Assigned task — Using the records that follow, tally the lines containing the word "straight" and state only the count.

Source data
Start of Block

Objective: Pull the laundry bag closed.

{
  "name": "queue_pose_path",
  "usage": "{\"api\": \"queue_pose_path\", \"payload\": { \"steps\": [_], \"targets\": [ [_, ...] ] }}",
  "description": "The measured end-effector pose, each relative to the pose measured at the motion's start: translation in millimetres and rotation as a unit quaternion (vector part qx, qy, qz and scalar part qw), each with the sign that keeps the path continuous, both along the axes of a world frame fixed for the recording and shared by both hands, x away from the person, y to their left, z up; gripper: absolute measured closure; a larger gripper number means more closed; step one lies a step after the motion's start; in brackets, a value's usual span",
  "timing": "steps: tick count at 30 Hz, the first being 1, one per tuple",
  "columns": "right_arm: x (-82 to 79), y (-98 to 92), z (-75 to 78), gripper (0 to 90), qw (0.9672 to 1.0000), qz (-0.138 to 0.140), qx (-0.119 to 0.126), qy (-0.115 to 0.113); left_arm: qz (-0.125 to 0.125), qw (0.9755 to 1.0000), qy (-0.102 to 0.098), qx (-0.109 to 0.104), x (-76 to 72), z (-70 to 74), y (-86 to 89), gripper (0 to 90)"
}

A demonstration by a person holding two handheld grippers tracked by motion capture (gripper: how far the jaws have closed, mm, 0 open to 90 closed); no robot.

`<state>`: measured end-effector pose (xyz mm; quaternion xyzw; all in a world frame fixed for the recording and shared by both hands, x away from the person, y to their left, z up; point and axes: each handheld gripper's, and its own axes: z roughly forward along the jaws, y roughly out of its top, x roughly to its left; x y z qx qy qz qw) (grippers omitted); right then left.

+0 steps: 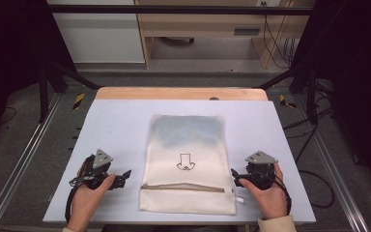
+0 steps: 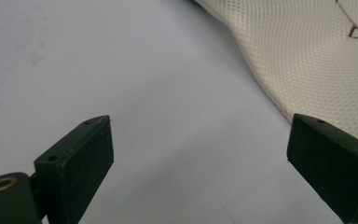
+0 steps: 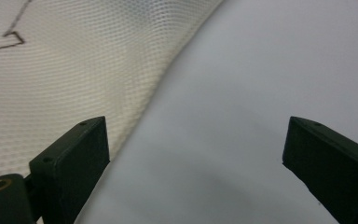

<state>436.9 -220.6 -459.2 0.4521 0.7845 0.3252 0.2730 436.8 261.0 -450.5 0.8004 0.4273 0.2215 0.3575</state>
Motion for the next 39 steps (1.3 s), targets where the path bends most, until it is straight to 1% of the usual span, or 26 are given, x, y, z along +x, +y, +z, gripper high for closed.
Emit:
{"api": "queue_pose_path", "payload": {
  "steps": [1, 2, 3, 4, 5, 6, 9, 10, 11, 12, 13, 14, 15, 16, 19, 20, 21, 22, 23, 29, 31, 34, 35, 36, 37, 39],
  "targets": [
    [0.0, 0.0, 0.0, 9.2, 1.0, 0.0, 0.0, 0.0, 0.0, 1.0, 0.0, 0.0, 0.0, 0.0, 0.0, 6.9],
    [-5.0, 10.8, 6.8, 17.7, 0.9996, 0.029, -0.002, -0.007, -0.001, 1.0, 0.001, 0.0, -2.4, 1.0, 0.9, 6.9],
    [-5.0, 10.8, 6.8, 17.7, 0.9996, 0.029, -0.002, -0.007, -0.001, 1.0, 0.001, 0.0, -2.4, 1.0, 0.9, 6.9],
    [-8.5, 21.8, 13.1, 22.4, 0.9989, 0.046, -0.005, -0.001, -0.004, 1.0, 0.006, -0.004, -8.2, 1.2, 2.2, 7.2],
    [-8.5, 21.8, 13.1, 22.4, 0.9989, 0.046, -0.005, -0.001, -0.004, 1.0, 0.006, -0.004, -8.2, 1.2, 2.2, 7.4],
    [-10.5, 35.3, 19.4, 29.1, 0.9973, 0.073, -0.01, 0.006, -0.003, 0.9999, 0.01, -0.003, -13.3, 2.5, 2.8, 7.5],
    [-10.3, 57.3, 25.8, 37.6, 0.9932, 0.108, -0.031, 0.033, -0.006, 0.9999, 0.012, 0.0, -20.0, 4.8, 4.8, 7.6],
    [-10.3, 57.3, 25.8, 37.6, 0.9932, 0.108, -0.031, 0.033, -0.006, 0.9999, 0.012, 0.0, -20.0, 4.8, 4.8, 7.6],
    [-8.8, 67.7, 29.4, 38.2, 0.9904, 0.126, -0.035, 0.045, -0.009, 0.9998, 0.017, 0.002, -22.5, 4.1, 5.6, 7.6],
    [-5.9, 83.8, 36.6, 42.9, 0.9859, 0.152, -0.042, 0.057, -0.012, 0.9997, 0.018, 0.007, -24.8, 3.4, 6.6, 7.6],
    [-4.3, 91.3, 40.1, 44.7, 0.983, 0.166, -0.046, 0.063, -0.015, 0.9996, 0.019, 0.016, -28.6, 3.3, 8.4, 7.6],
    [-2.3, 98.5, 42.8, 45.3, 0.9805, 0.178, -0.05, 0.067, -0.016, 0.9996, 0.017, 0.016, -28.8, 3.7, 9.6, 7.6],
    [-2.3, 98.5, 42.8, 45.3, 0.9805, 0.178, -0.05, 0.067, -0.016, 0.9996, 0.017, 0.016, -28.8, 3.7, 9.6, 7.6],
    [1.1, 112.6, 47.1, 48.5, 0.9747, 0.201, -0.057, 0.078, -0.014, 0.9997, 0.01, 0.017, -26.0, 4.5, 12.1, 7.5],
    [5.2, 128.5, 52.2, 53.9, 0.9679, 0.227, -0.065, 0.086, -0.003, 0.9997, 0.015, 0.018, -21.1, 2.0, 15.6, 7.5],
    [6.6, 135.2, 53.2, 55.6, 0.9646, 0.239, -0.068, 0.089, 0.0, 0.9997, 0.017, 0.016, -20.0, 1.7, 16.9, 7.5],
    [6.6, 135.2, 53.2, 55.6, 0.9646, 0.239, -0.068, 0.089, 0.0, 0.9997, 0.017, 0.016, -20.0, 1.7, 16.9, 7.5],
    [7.7, 145.3, 54.3, 59.4, 0.9595, 0.253, -0.08, 0.096, 0.004, 0.9998, 0.015, 0.014, -19.5, 2.1, 18.4, 7.5],
    [8.0, 149.4, 55.0, 60.9, 0.9568, 0.261, -0.083, 0.098, 0.006, 0.9998, 0.014, 0.014, -19.2, 2.9, 19.9, 7.5],
    [7.3, 169.4, 57.1, 69.4, 0.9454, 0.294, -0.09, 0.107, 0.011, 0.9998, 0.01, 0.01, -18.0, 3.3, 22.8, 7.6],
    [6.6, 173.7, 57.4, 71.5, 0.9433, 0.301, -0.088, 0.108, 0.008, 0.9998, 0.01, 0.013, -17.8, 3.2, 21.2, 7.9],
    [5.9, 177.1, 57.1, 73.6, 0.9418, 0.307, -0.084, 0.108, 0.005, 0.9998, 0.015, 0.015, -18.0, 2.7, 20.3, 8.3],
    [4.9, 180.4, 57.3, 76.1, 0.9394, 0.316, -0.082, 0.106, 0.006, 0.9998, 0.015, 0.016, -18.1, 2.3, 19.9, 9.0],
    [4.9, 180.4, 57.3, 76.1, 0.9394, 0.316, -0.082, 0.106, 0.005, 0.9998, 0.015, 0.016, -18.0, 2.1, 19.5, 9.0],
    [3.8, 184.4, 57.2, 79.4, 0.9362, 0.326, -0.078, 0.107, 0.003, 0.9998, 0.016, 0.014, -18.1, 2.4, 19.2, 10.2],
    [2.7, 189.7, 56.6, 82.0, 0.9329, 0.335, -0.075, 0.108, 0.001, 0.9998, 0.016, 0.011, -18.0, 2.9, 19.4, 10.7]
  ]
}}
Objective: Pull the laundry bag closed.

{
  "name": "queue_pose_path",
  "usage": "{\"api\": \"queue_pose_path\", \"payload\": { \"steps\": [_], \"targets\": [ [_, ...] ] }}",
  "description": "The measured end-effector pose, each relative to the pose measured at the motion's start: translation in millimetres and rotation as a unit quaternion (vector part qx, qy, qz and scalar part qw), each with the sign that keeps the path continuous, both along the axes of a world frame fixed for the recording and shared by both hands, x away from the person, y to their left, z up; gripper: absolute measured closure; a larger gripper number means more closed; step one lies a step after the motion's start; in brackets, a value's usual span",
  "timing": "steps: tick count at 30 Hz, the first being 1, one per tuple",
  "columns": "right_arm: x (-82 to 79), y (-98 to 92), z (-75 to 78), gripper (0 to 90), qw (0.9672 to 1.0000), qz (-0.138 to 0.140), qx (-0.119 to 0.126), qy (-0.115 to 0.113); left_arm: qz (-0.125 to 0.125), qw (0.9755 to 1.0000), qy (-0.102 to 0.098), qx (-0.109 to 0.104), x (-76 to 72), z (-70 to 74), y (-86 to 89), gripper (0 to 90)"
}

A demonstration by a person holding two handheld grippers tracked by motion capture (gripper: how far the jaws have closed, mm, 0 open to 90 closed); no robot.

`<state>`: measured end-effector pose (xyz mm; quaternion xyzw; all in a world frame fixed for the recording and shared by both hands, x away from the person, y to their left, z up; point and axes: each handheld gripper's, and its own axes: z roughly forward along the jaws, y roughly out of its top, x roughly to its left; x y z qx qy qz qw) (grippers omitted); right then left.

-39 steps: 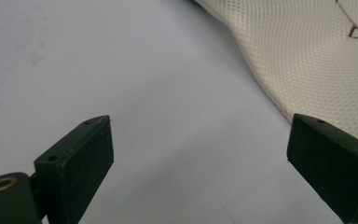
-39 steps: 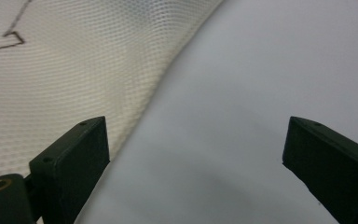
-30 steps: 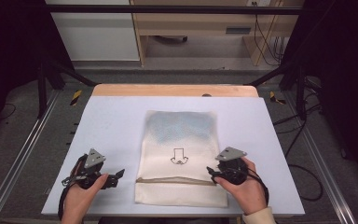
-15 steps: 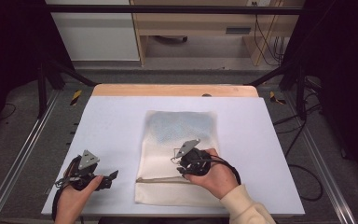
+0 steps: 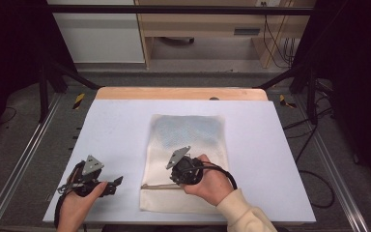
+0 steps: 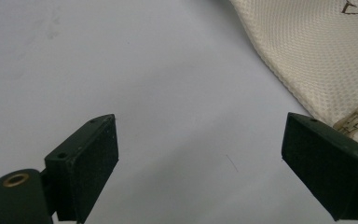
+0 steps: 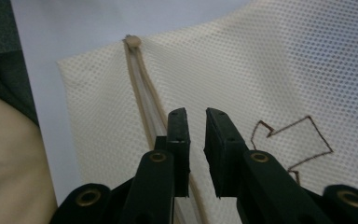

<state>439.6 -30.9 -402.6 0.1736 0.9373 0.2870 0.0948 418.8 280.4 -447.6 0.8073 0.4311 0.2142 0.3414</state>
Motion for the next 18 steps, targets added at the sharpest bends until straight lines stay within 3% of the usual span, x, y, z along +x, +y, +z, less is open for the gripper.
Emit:
{"api": "queue_pose_path", "payload": {
  "steps": [6, 10, 18],
  "targets": [
    [-1.2, 16.5, -2.9, 84.1, 0.9997, 0.02, -0.004, 0.01, 0.002, 0.9999, -0.003, -0.011, -0.1, 1.5, 3.9, 10.7],
    [-0.8, 35.5, -8.2, 83.6, 0.9993, 0.03, 0.0, 0.02, 0.009, 0.9997, -0.018, -0.012, 0.5, 5.3, 14.1, 9.8],
    [1.3, 62.7, -14.7, 81.7, 0.9979, 0.057, -0.008, 0.029, 0.019, 0.9996, -0.011, -0.02, 1.2, 5.7, 22.9, 9.8]
  ]
}}
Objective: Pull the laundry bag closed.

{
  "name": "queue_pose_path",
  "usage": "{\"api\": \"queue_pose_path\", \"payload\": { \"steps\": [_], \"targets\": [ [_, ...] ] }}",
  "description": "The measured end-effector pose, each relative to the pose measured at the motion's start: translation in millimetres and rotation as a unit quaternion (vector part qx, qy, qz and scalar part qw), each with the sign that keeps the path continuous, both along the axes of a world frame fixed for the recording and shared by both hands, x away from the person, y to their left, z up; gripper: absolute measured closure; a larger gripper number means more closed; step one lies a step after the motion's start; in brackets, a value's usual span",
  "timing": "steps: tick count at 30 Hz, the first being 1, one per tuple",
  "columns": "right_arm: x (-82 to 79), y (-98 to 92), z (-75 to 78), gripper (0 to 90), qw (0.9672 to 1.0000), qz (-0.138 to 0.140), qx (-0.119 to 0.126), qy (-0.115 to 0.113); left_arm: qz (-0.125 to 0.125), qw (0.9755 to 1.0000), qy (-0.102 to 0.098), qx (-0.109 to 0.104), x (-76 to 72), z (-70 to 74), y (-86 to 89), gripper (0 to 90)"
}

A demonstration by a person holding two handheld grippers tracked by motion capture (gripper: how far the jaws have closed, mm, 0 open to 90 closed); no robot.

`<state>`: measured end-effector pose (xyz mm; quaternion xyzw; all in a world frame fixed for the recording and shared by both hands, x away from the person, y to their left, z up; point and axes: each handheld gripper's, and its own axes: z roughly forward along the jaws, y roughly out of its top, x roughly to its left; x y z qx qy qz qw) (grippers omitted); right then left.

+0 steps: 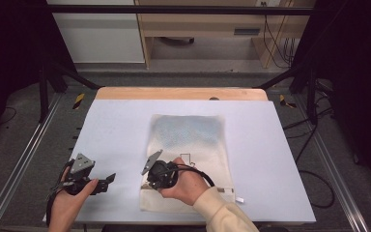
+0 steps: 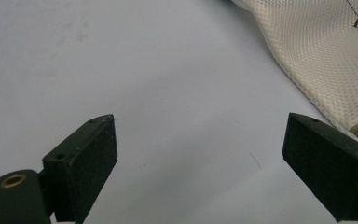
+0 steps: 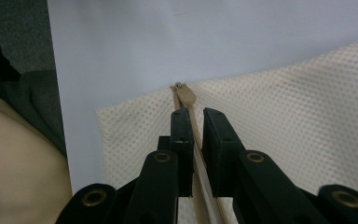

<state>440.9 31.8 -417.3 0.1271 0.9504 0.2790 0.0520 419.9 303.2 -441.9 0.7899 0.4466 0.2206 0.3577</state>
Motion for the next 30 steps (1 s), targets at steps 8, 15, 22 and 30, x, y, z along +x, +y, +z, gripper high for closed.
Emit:
{"api": "queue_pose_path", "payload": {
  "steps": [8, 15, 22, 30],
  "targets": [
    [6.0, 22.9, -8.0, 79.1, 0.9998, 0.012, -0.013, 0.007, 0.012, 0.9998, 0.014, -0.012, 1.7, -0.7, 4.1, 8.8],
    [10.0, 30.4, -15.6, 69.7, 0.9995, 0.015, -0.023, 0.013, 0.006, 0.9998, 0.011, -0.013, 1.6, -0.8, 3.3, 8.5],
    [14.1, 34.0, -21.3, 68.9, 0.9989, 0.017, -0.032, 0.031, 0.004, 0.9998, 0.009, -0.017, 0.5, 0.2, 2.0, 8.5],
    [13.0, 36.6, -23.1, 81.5, 0.9981, 0.02, -0.046, 0.035, -0.006, 0.9996, 0.009, -0.026, -3.0, 3.2, 0.1, 8.5]
  ]
}}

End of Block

Output for this task — 2